### PROMPT
Tally the lines below that contain the word "finger". Only the number should be returned.

### DATASET CONTENT

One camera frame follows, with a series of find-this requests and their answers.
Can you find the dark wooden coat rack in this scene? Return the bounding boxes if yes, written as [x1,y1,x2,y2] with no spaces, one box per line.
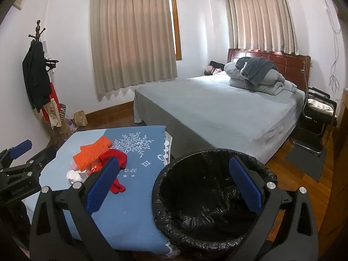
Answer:
[28,20,68,147]

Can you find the blue printed tablecloth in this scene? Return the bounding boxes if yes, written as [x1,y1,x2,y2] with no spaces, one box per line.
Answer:
[24,125,181,259]

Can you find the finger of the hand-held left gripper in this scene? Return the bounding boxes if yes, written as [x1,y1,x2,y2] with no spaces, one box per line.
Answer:
[0,139,32,169]
[15,147,59,172]

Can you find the white wall cables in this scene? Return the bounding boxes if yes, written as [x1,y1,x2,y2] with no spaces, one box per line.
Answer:
[317,0,341,101]

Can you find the narrow beige curtain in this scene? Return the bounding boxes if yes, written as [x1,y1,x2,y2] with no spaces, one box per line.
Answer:
[227,0,299,55]

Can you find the beige tote bag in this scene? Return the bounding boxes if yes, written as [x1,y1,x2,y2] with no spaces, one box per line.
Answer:
[45,99,62,129]

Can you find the grey floor mat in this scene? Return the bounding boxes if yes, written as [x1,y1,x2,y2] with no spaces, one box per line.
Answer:
[284,144,328,182]

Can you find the red hanging bag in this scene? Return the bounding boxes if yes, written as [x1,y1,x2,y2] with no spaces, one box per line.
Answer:
[41,82,64,123]

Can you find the wooden window frame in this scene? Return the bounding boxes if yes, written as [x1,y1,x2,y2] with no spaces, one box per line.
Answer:
[168,0,182,61]

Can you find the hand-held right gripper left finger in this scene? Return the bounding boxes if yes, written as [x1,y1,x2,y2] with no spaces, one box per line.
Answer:
[28,158,121,261]

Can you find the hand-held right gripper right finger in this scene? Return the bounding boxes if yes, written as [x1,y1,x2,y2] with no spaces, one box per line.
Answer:
[229,156,318,261]

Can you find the wooden cabinet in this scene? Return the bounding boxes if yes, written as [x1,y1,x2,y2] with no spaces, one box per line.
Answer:
[317,87,348,251]

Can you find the black bag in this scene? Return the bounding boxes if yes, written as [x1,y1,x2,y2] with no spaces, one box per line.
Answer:
[209,60,226,72]

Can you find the brown paper bag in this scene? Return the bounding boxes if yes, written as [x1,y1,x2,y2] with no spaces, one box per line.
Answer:
[73,110,87,128]

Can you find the folded light grey quilt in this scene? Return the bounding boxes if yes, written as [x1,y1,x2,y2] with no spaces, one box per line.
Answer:
[223,61,298,95]

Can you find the white tissue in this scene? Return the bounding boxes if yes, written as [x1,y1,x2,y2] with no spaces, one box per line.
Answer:
[67,169,88,184]

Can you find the black metal chair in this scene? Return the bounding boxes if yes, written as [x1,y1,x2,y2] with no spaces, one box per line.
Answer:
[289,87,339,157]

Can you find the black lined trash bin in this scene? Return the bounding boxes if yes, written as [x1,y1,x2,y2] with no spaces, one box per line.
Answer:
[152,148,278,260]

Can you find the bed with grey sheet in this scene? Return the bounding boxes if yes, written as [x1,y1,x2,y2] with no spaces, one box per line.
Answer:
[133,72,306,165]

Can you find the wide beige curtain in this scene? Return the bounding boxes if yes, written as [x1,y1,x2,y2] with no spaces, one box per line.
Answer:
[90,0,178,101]

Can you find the wooden headboard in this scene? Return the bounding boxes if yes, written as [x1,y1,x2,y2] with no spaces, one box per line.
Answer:
[227,48,311,91]

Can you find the red cloth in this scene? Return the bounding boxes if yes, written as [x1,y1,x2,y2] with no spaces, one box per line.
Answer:
[92,149,128,195]

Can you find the dark grey blanket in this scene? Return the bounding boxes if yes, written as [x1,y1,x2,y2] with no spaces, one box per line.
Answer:
[235,57,278,85]

### TASK RESPONSE
3